Un reportaje de la BBC Mundo, difundido recientemente a través del portal de un servicio de correos electrónicos, aborda los grandes conflictos de culpabilidad que afrontan los descendientes de algunos criminales de guerra nazis. Como es natural, el horror por dichos crímenes se combina con la estupefacción de saber que los responsables fueron sus familiares cercanos. El sentimiento de culpa es abrumador y afecta, además, a personas perfectamente inocentes de aquellos brutales crímenes. Unos optaron por romper todo lazo familiar, otros por conocer los detalles históricos y presentarse ante las víctimas para pedir perdón por lo que les hicieron sus ascendientes, y unos más, en un acto que estremece humanamente, por esterilizarse para cortar definitivamente la herencia genética de los asesinos.
Siento que algo similar nos sucede, en otra escala, a muchos sucrenses. Los acontecimientos registrados el 24 de mayo de 2008 son una herencia infame. Un trauma irresuelto y, por ello, todavía insuperado. De poco sirve saberse perfectamente inocente y desvinculado de las causas y actores de tan atroces hechos. Creo que solamente el conocimiento minucioso de lo sucedido y la firme condena y repudio a los responsables, nos pueden curar el alma magullada de vergüenza de saber que eso ocurrió en nuestra ciudad, en la capital de todos los bolivianos. Establecer los hechos, identificar a los culpables y sancionarlos con toda la fuerza de la ley, sigue siendo una tarea urgente a casi un lustro de registrados los eventos.

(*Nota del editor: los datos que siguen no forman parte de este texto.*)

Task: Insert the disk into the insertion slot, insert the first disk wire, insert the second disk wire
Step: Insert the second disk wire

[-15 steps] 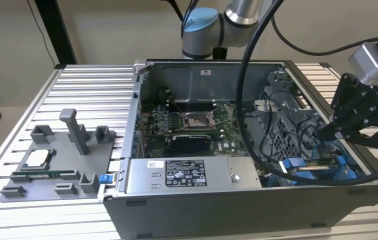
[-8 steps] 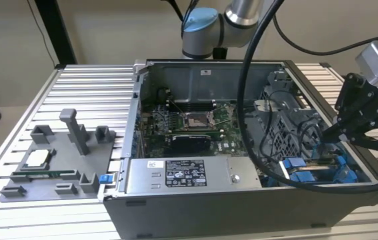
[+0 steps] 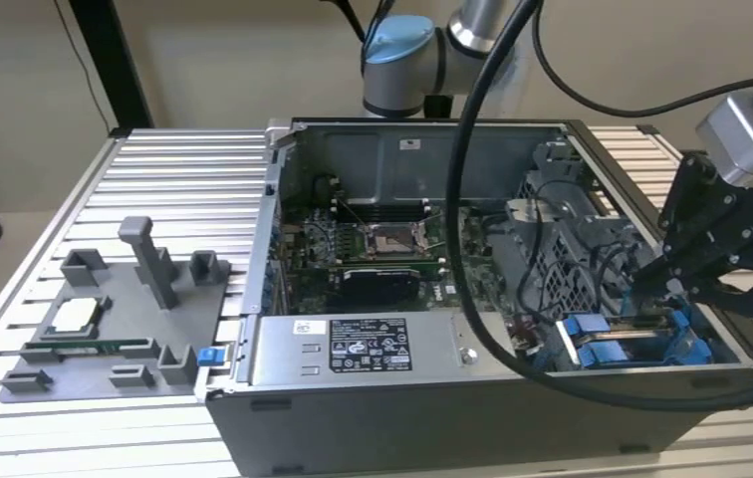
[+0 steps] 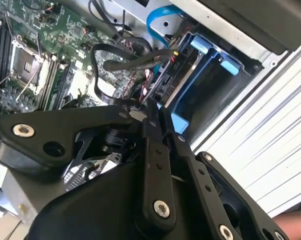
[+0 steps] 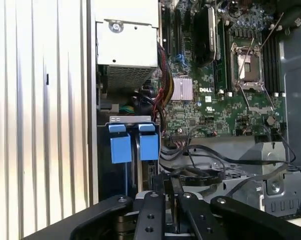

Pero no me interesa hablar ahora de los procesos judiciales en curso. El sistema judicial hará su trabajo y llegará a unas conclusiones que, cualquiera sean estas, esperemos estén ajustadas a las leyes. Eso debe hacerse y se está haciendo; sólo resta pedir celeridad. Lo que me inquieta tiene que ver más con las conclusiones en el imaginario social de Bolivia entera, no sólo de Sucre. Mientras haya quien piense que lo sucedido “no fue tan malo como lo pintan”, o que los responsables “fueron infiltrados para hacernos quedar mal”, o inclusive, sin remordimiento alguno, sostenga que las víctimas “se lo merecían”, nuestra democracia no merecerá tal nombre y, como sociedad, seguiremos incubando el huevo de la serpiente de nuevas atrocidades.
El racismo es un fenómeno presente, vivo, cotidiano. No desaparece porque lo ignoremos, porque nos neguemos a reconocer que lo llevamos dentro. Al contrario, se agazapa en espera de su próxima oportunidad para atacar. Víctima y victimario, son roles que se alternan frecuentemente en una sola persona en sociedades tan acostumbradas a discriminar, como es el caso de la nuestra. Sólo la santa indignación nos puede curar del cáncer de racismo que llevamos alma adentro. Como decía un joven médico que murió por esta tierra, “temblar de indignación por cualquier injusticia, cometida contra cualquiera, en cualquier parte del mundo” es la única manera de movilizarnos para que jamás vuelva a ocurrir. Pero ¿qué hemos hecho para evitarlo? ¿una ley, unos cuantos juicios? ¿cómo purgamos esta herencia infame para que las nuevas generaciones no la sigan pagando y ejerciendo?
Valiéndome de las palabras de Gabriel García Márquez (Chile, el golpe y los gringos), concluyo: los hechos del 24 de mayo de 2008 ocurrieron en Sucre, para mal de los sucrenses, pero han pasado a la historia como algo que nos sucedió sin remedio a todos los bolivianos de este tiempo y se quedó en nuestras vidas para siempre.